Starting with the line that contains "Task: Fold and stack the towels", write out each line through the end of the listing, unchanged. Output nothing else.

= Beginning of Section =

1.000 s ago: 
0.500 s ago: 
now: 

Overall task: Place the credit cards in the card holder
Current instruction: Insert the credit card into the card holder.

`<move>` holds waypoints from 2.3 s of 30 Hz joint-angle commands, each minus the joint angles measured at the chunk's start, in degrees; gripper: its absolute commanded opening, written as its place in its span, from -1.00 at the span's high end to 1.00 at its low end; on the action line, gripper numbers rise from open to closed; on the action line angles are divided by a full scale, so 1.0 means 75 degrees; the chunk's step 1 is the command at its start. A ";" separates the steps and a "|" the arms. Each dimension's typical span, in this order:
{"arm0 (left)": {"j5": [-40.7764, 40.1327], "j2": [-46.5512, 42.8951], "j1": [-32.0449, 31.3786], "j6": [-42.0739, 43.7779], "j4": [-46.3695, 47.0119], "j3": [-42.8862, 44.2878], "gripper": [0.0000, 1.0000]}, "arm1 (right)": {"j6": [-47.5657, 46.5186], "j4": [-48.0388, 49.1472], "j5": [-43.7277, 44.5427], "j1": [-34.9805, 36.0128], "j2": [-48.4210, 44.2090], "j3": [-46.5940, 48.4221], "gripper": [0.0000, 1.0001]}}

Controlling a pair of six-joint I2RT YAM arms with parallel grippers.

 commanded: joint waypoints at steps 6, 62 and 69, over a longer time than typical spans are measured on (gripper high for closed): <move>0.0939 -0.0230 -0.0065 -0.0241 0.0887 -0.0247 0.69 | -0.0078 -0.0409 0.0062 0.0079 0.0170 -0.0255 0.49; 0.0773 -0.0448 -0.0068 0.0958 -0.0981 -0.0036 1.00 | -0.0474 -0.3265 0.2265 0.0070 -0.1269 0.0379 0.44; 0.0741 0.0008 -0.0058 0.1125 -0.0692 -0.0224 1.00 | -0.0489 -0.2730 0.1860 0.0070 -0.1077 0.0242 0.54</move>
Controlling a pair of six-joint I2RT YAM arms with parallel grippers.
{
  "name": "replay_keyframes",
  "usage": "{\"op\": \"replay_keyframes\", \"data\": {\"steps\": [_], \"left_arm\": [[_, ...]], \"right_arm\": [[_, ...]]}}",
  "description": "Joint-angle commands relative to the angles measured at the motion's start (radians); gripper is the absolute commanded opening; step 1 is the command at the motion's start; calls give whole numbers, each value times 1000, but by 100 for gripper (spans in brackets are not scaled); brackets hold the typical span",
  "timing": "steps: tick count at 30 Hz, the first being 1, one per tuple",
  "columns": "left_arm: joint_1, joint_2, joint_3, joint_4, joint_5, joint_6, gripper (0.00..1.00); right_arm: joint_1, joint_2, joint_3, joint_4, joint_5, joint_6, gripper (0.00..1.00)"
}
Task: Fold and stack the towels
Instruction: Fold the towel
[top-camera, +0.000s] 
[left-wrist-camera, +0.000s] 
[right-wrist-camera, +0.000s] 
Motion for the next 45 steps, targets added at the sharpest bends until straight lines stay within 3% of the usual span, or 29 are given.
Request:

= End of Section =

**Result for this exercise**
Task: Fold and stack the towels
Instruction: Fold the towel
[top-camera, +0.000s] 
[left-wrist-camera, +0.000s] 
[right-wrist-camera, +0.000s] 
Motion for the next 45 steps, targets added at the sharpest bends until straight lines stay within 3% of the usual span, or 29 are given.
Request:

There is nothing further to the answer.